Le système de transport péruvien repose aussi sur une sobriété fossile : sobriété, car une grande partie de la population utilise peu d’énergie en joules pour se déplacer d’un point A à un point B, mais fossile, car il dépend tout de même de la consommation de carburants fossiles. Cette sobriété fossile n’est pas un choix de société, mais résulte des contraintes liées au stade de développement économique qui caractérise le pays andin. Le coût des automobiles et le faible pouvoir d’achat des ménages limitent l’accès à la motorisation, poussant ainsi les ménages à privilégier les transports publics abordables. Le PIB par habitant en parité de pouvoir d’achat (PPA) est de 55 818 $ au Canada, contre 15 068 $ au Pérou, soit près de 4 fois moins. En 2023, le Pérou a vendu 164 485 véhicules légers pour 34,35 millions d’habitants, tandis que le Canada en a vendu 1 755 741 pour 40,1 millions d’habitants. Autrement dit, avec un pouvoir d’achat par ménage près de quatre fois inférieur, les ménages péruviens achètent neuf fois moins de véhicules légers par 1 000 habitants que ceux du Canada.

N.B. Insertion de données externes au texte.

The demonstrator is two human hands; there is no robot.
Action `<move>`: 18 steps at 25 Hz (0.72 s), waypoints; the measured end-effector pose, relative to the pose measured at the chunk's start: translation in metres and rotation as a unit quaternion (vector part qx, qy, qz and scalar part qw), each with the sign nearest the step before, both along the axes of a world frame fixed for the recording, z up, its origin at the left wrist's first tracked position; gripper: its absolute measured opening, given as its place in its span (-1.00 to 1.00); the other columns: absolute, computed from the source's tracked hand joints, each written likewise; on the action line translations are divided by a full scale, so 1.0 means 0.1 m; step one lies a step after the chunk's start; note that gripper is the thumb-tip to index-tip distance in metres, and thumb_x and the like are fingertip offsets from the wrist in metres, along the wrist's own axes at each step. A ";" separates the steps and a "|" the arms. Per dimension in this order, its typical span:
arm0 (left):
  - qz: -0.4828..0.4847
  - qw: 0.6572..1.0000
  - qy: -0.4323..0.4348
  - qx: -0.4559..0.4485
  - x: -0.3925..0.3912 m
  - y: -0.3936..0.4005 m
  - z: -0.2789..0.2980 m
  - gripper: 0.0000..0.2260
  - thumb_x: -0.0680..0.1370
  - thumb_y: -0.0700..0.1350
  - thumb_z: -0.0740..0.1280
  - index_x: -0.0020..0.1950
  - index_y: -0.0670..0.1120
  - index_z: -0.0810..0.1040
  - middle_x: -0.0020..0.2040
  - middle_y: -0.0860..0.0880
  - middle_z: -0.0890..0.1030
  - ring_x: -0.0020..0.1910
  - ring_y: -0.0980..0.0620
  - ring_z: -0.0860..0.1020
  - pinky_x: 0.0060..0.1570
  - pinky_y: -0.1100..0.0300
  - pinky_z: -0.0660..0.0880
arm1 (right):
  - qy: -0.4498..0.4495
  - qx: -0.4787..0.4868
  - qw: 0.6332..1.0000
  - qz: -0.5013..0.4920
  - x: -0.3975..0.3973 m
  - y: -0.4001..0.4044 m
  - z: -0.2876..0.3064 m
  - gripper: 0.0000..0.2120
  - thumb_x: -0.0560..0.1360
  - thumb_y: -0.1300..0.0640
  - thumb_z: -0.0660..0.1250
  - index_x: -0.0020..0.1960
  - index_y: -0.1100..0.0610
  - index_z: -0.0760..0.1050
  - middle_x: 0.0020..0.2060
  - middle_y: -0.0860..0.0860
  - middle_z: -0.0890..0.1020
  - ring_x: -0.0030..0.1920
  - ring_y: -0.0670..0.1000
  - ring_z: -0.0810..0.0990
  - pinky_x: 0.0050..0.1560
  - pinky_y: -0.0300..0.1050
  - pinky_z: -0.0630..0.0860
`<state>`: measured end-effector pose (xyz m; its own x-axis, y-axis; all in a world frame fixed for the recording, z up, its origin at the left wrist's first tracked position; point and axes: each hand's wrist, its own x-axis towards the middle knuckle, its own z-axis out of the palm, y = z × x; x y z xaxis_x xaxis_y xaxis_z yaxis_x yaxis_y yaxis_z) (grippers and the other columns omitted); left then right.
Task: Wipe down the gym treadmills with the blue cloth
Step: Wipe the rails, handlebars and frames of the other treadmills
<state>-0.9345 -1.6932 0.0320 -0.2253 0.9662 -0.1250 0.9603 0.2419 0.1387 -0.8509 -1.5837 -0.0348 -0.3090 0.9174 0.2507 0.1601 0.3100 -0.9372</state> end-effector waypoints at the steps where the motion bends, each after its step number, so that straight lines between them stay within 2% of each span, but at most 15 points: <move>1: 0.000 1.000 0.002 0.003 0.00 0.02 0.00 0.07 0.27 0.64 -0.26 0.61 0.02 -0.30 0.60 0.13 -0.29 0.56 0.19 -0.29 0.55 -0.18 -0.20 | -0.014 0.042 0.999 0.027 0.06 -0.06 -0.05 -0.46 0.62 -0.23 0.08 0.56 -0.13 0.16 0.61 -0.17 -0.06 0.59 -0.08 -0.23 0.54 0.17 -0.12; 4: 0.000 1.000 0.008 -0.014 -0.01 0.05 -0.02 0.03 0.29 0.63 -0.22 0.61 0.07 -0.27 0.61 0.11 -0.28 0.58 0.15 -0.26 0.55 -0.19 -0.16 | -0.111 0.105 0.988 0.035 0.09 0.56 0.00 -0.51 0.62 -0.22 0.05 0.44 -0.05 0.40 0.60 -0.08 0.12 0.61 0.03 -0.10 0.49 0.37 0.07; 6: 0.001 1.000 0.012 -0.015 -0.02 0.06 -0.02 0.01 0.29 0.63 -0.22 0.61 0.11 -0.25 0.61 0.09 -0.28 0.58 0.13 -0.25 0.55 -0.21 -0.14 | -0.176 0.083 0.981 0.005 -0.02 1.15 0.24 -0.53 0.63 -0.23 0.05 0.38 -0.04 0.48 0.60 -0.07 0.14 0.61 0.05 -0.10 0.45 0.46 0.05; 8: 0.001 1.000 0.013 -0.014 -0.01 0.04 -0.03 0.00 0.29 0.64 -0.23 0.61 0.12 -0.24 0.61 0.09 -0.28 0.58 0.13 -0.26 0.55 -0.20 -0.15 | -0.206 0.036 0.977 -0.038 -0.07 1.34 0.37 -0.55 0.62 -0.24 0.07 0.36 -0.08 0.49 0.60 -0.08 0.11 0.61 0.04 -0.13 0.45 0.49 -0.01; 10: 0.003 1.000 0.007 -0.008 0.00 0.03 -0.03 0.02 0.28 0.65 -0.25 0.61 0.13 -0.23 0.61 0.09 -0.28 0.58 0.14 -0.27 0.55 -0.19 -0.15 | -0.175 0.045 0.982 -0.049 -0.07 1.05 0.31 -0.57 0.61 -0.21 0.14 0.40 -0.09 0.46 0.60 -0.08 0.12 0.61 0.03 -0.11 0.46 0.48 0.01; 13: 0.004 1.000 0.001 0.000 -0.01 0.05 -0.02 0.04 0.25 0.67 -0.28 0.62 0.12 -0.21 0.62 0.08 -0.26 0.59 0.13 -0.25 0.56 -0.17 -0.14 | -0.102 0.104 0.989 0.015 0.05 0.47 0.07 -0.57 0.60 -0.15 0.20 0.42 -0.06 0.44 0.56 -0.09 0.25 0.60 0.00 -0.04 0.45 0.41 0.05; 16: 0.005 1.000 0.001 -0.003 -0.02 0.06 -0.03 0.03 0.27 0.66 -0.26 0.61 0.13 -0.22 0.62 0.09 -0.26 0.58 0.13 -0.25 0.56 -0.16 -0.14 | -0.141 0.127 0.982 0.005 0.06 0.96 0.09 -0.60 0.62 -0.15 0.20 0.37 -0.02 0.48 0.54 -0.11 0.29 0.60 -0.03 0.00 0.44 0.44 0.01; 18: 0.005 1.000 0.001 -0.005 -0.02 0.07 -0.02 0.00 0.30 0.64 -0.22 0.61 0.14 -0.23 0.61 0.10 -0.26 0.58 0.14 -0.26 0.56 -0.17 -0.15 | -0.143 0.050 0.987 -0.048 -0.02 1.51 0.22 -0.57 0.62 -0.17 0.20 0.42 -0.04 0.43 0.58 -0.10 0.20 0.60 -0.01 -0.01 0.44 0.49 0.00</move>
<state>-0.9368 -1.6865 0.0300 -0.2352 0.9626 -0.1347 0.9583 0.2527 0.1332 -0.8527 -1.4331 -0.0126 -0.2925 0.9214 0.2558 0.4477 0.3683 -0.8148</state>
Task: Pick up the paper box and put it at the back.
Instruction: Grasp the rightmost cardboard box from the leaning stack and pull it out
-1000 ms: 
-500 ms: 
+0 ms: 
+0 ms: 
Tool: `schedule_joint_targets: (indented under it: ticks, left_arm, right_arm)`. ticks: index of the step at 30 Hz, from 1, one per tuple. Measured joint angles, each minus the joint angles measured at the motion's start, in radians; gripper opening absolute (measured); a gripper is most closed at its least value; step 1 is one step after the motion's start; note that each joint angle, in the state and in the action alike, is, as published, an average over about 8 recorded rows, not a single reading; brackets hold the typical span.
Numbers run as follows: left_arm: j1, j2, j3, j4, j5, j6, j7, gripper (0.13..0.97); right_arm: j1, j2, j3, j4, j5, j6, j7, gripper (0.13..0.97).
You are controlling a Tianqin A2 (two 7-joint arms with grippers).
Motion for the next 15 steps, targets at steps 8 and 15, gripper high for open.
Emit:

Pour répondre à la crise écologique et aux problèmes sociaux actuels, le défi au Québec sera de développer un réseau de transport public inspiré du modèle péruvien, malgré l’abondance de véhicules et des revenus facilitant leur acquisition. Cela nécessite de prendre conscience de ce cercle vicieux: plus le nombre de voitures augmente, plus l’offre de transport public diminue. Il est donc impératif d’inverser cette tendance de manière démocratique et délibérée.